Caveat Emptor GB10
GB10 is Not a Baby B200
GB10, also known as DGX Spark, is a powerful mini-PC with 128GB of unified memory and a Blackwell GPU. You may have heard the pitch: write and verify code locally, then deploy to big B200 GPUs in the cloud.
Not all Blackwell GPUs are created equal, though. B200 and co. are sm100. RTX 5090 and lower consumer GPUs are sm120. GB10 is sm121.
Bigger numbers are not necessarily better here. Both sm120 and sm121 lack the crucial tcgen05 instructions. There is no portability story for low-level GPU kernel optimizations.
Dependency Considerations
GB10 requires CUDA 13.0 or newer, which limits how old a PyTorch version you can use. This also creates problems for projects with locked dependency versions. For comparison, RTX 50x0 requires CUDA 12.8 or newer — a bit more flexible.
GB10 uses an aarch64 CPU. I found that certain PyTorch/CUDA version combinations lack wheel packages. Another major project that lacks aarch64 wheels is vLLM (though nightly aarch64 builds are available via vLLM’s package index).
Inference Machine?
With 128GB of unified memory, GB10 can run fairly large local AI models. However, the 273 GB/s memory bandwidth is a bottleneck. For comparison, RTX 3090 has 936 GB/s and RTX 5090 has 1792 GB/s.
The Good Parts
The small form factor and low power consumption mean that GB10 does not pose a living space challenge, unlike a custom-built PC.

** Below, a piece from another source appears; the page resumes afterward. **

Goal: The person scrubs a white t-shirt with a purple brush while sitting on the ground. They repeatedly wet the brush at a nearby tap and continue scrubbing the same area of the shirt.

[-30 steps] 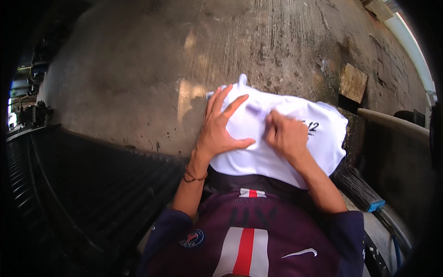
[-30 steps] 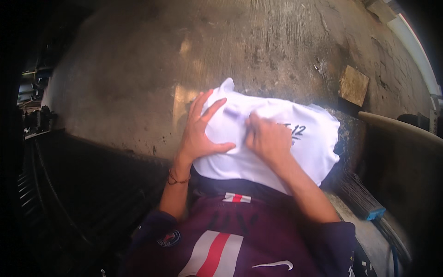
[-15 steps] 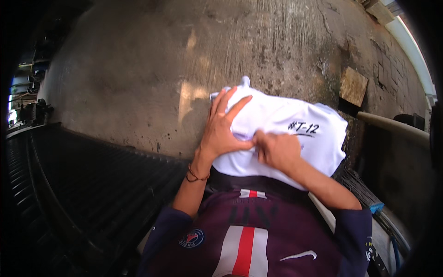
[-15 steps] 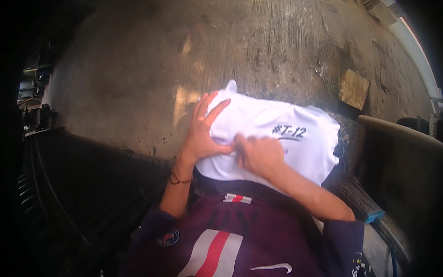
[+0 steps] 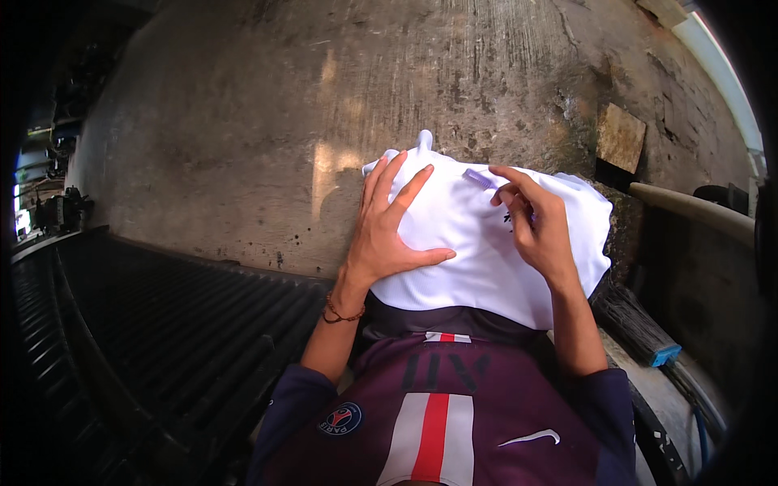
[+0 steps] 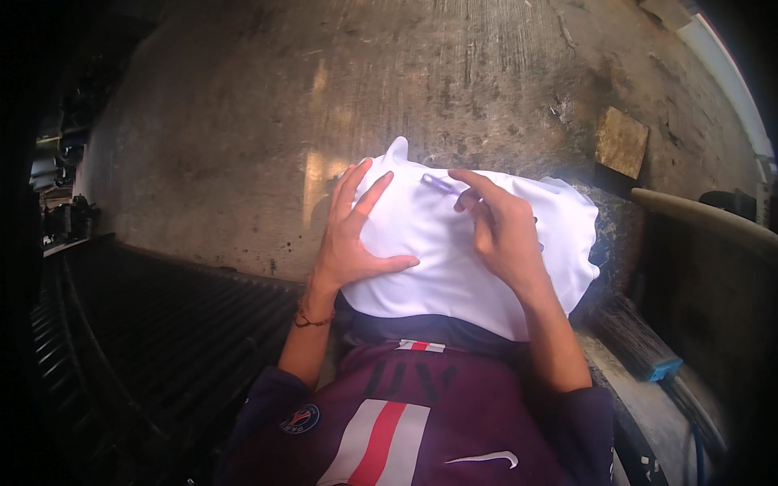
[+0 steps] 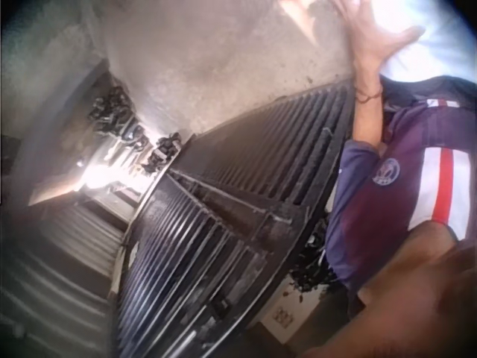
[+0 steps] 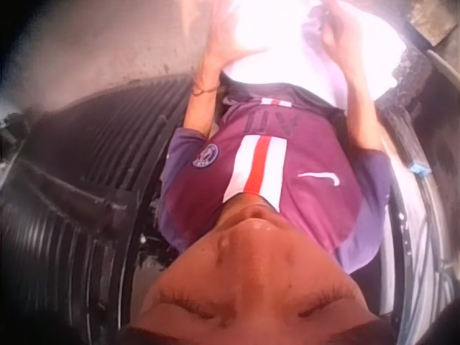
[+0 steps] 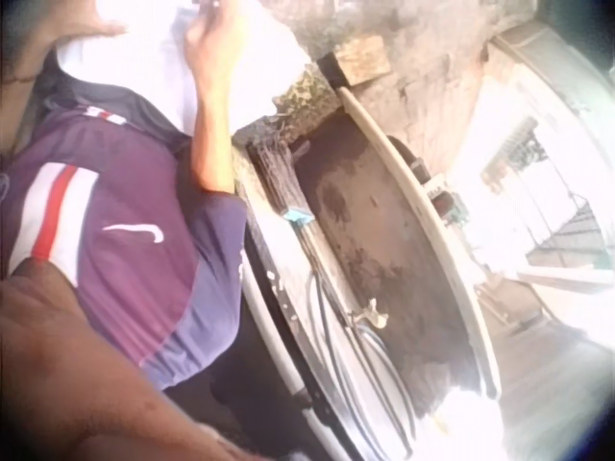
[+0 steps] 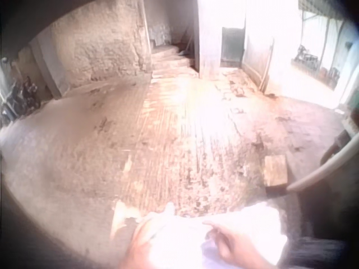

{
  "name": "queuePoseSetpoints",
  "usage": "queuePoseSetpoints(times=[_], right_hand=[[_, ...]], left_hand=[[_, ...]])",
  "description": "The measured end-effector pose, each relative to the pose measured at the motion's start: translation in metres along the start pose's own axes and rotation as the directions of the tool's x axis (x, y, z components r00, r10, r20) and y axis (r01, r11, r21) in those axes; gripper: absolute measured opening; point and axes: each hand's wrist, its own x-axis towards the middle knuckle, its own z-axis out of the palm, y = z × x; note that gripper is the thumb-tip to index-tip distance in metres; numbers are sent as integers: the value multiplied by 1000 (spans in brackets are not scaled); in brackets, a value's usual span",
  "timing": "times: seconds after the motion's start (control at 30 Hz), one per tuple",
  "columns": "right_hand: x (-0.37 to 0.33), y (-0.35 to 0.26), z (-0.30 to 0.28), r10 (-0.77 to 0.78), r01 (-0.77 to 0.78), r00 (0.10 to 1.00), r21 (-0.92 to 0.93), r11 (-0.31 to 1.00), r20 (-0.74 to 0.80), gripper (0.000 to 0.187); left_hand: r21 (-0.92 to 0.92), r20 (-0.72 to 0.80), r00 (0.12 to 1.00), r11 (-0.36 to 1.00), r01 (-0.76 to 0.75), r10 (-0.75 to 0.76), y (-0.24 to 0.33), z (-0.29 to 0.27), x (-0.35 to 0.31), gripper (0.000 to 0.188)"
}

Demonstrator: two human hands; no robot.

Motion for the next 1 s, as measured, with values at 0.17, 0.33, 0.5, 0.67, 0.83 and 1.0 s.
queuePoseSetpoints(times=[0.17,0.33,0.5,0.67,0.83,1.0], right_hand=[[-10,-14,20,-11,9,996,21,1000,84,35],[-25,-1,51,-25,24,1000,46,999,9,27],[-23,-12,63,-68,51,987,-115,992,-144,26],[-40,-8,78,-294,243,950,-349,905,-103,33],[-28,-12,88,-346,273,929,-395,877,-127,25],[-15,-13,85,-321,236,930,-375,896,-181,15]], left_hand=[[5,-28,995,996,-92,92,-8,-1,-1,86],[-16,4,996,996,-92,93,-4,-2,6,81],[-49,14,999,998,-49,50,-5,0,7,84],[-27,26,998,998,-63,64,-2,-3,10,87],[-23,25,998,998,-56,57,-6,-1,10,89],[-9,26,999,999,-44,45,-2,-1,11,92]])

The nearly 128GB of VRAM allows training or inference jobs that are infeasible on one or two 3090s.
GB10 includes a 200 Gbps ConnectX-7 NIC with two QSFP ports, though buying multiple GB10s and the networking equipment to link them up can get expensive.
For completeness, GB10 also has a 10GbE Ethernet port and WiFi 7.
Choose Between System Builders
GB10s are available from different builders: Asus, Dell, Gigabyte, HP, Lenovo, MSI, PNY, etc.
I bought an Asus GB10 with 1TB SSD for $3k, which was the cheapest option at the time. The same SKU has since increased to $3.5k.
Features should be exactly the same across builders. Check online reviews if you are concerned about thermals or SSD quality.
Note that the SSD is M.2 2242, not the more common M.2 2280. Getting a larger SSD from the start might not be a bad idea.
Recap
GB10 is a fascinating machine with an interesting set of trade-offs.
It is not a perfect staging ground for B200 or other powerful cloud GPUs due to architectural differences and software ecosystem immaturity.
However, if your primary need is VRAM capacity, its 128GB of unified memory is a game-changer. For those who need to fit massive models locally, GB10 is a compelling if slightly quirky option.